MATERIAL PROVIDED:
=====
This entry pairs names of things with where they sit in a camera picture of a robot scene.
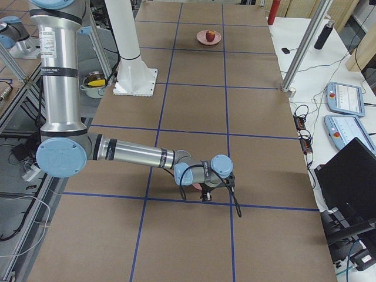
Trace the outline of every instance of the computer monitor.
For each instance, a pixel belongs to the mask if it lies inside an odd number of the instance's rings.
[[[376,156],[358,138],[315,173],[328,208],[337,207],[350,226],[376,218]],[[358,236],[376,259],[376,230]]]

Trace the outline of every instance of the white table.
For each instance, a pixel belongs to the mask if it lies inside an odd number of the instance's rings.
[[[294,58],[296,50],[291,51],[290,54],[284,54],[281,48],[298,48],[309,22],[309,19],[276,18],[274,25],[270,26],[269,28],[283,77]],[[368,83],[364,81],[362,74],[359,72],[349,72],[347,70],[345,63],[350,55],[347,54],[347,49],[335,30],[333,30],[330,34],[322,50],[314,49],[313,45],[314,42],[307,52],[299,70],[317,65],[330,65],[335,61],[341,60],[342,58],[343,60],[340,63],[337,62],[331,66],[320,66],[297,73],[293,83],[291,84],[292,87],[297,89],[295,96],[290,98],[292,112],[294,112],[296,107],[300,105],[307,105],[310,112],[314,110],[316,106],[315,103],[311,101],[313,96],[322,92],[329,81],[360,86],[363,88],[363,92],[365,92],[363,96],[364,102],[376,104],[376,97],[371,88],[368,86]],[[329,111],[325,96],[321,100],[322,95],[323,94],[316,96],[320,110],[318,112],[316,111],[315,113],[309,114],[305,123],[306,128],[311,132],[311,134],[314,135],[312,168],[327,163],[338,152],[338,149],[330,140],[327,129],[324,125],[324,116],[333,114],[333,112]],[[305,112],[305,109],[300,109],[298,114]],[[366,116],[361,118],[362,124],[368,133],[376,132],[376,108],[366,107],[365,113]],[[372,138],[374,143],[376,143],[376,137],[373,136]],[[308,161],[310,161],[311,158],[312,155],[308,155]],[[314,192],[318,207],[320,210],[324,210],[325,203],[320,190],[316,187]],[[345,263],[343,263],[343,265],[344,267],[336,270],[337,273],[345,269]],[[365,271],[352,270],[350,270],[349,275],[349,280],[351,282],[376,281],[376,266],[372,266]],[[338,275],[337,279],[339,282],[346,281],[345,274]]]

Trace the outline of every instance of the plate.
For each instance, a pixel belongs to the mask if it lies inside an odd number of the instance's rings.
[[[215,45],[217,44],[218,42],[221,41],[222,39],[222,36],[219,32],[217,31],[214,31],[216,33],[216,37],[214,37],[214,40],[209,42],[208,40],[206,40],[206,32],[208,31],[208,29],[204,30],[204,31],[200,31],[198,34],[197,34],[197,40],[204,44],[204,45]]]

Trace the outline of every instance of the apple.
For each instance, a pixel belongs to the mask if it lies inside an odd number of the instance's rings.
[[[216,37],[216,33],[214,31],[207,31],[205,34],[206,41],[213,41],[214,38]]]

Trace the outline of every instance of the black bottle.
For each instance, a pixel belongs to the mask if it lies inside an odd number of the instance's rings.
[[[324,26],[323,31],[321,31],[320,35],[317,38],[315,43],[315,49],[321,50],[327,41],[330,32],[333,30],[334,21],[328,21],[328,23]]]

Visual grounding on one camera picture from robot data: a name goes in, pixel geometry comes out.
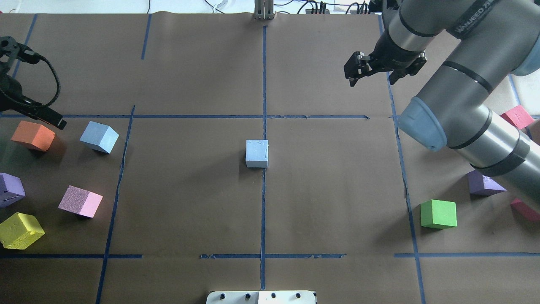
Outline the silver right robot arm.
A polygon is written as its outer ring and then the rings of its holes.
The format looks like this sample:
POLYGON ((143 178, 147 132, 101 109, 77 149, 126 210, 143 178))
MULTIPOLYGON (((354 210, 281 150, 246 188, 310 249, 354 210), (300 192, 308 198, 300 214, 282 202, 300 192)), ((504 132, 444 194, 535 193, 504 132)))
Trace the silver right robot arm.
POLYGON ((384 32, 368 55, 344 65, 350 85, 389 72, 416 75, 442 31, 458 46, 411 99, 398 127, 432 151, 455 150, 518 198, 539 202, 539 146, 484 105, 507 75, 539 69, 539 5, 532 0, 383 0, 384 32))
=====
THE PROBLEM: Output the lines above verbatim, images excluded.

RESPONSE TO THE EXERCISE:
This entry pairs names of things with where they sit in a camera picture of a robot scene.
Trace the outline of every instance of the computer monitor.
For each instance, a pixel belongs to the mask if it lies inside an odd number of the instance's rings.
[[[376,156],[358,138],[315,173],[328,208],[337,207],[350,226],[376,218]],[[358,236],[376,259],[376,230]]]

Trace the outline of every instance of the white table.
For each instance, a pixel belongs to the mask if it lies inside an odd number of the instance's rings.
[[[294,58],[296,50],[291,51],[290,54],[284,54],[281,48],[298,48],[309,22],[309,19],[276,18],[274,25],[270,26],[269,28],[283,77]],[[368,83],[364,81],[362,74],[359,72],[349,72],[347,70],[345,63],[350,55],[347,54],[347,49],[335,30],[333,30],[330,34],[322,50],[314,49],[313,45],[314,42],[307,52],[299,70],[317,65],[330,65],[335,61],[341,60],[342,58],[343,60],[340,63],[337,62],[331,66],[320,66],[297,73],[293,83],[291,84],[292,87],[297,89],[295,96],[290,98],[292,112],[294,112],[296,107],[300,105],[307,105],[310,112],[314,110],[316,106],[315,103],[311,101],[313,96],[322,92],[329,81],[360,86],[363,88],[363,92],[365,92],[363,96],[364,102],[376,104],[376,97],[371,88],[368,86]],[[329,111],[325,96],[321,100],[322,95],[323,94],[316,96],[320,110],[318,112],[316,111],[315,113],[309,114],[305,123],[306,128],[311,132],[311,134],[314,135],[312,168],[327,163],[338,152],[338,149],[330,140],[327,129],[324,125],[324,116],[333,114],[333,112]],[[305,112],[305,109],[300,109],[298,114]],[[366,116],[361,118],[362,124],[368,133],[376,132],[376,108],[366,107],[365,113]],[[372,138],[374,143],[376,143],[376,137],[373,136]],[[308,161],[310,161],[311,158],[312,155],[308,155]],[[314,192],[318,207],[320,210],[324,210],[325,203],[320,190],[316,187]],[[345,263],[343,263],[343,265],[344,267],[336,270],[337,273],[345,269]],[[365,271],[352,270],[350,270],[349,275],[349,280],[351,282],[376,281],[376,266],[372,266]],[[338,275],[337,279],[339,282],[346,281],[345,274]]]

Trace the outline of every instance of the plate.
For each instance, a pixel belongs to the mask if it lies inside an odd number of the instance's rings.
[[[215,45],[217,44],[218,42],[221,41],[222,39],[222,36],[219,32],[217,31],[214,31],[216,33],[216,37],[214,37],[214,40],[209,42],[208,40],[206,40],[206,32],[208,31],[208,29],[204,30],[204,31],[200,31],[198,34],[197,34],[197,40],[204,44],[204,45]]]

Trace the outline of every instance of the apple.
For each instance, a pixel belongs to the mask if it lies inside an odd number of the instance's rings.
[[[216,37],[216,33],[214,31],[207,31],[205,34],[206,41],[213,41],[214,38]]]

Trace the outline of every instance of the black bottle.
For each instance, a pixel belongs to the mask if it lies inside an odd number of the instance's rings.
[[[324,26],[323,31],[321,31],[320,35],[317,38],[315,43],[315,49],[321,50],[327,41],[330,32],[333,30],[334,21],[328,21],[328,23]]]

Visual grounding on one camera picture from robot data: a name goes in, pixel geometry comes out.
Outline the silver right robot arm.
A polygon is written as its outer ring and then the rings of its holes.
The format looks like this sample:
POLYGON ((143 178, 147 132, 101 109, 77 149, 126 210, 143 178))
MULTIPOLYGON (((354 210, 281 150, 246 188, 310 249, 354 210), (300 192, 308 198, 300 214, 282 202, 300 192)), ((504 132, 444 194, 535 193, 504 132)))
Trace the silver right robot arm.
POLYGON ((384 32, 368 55, 344 65, 350 85, 389 72, 416 75, 442 31, 458 46, 411 99, 398 127, 432 151, 455 150, 518 198, 539 202, 539 146, 484 105, 507 75, 539 69, 539 5, 532 0, 383 0, 384 32))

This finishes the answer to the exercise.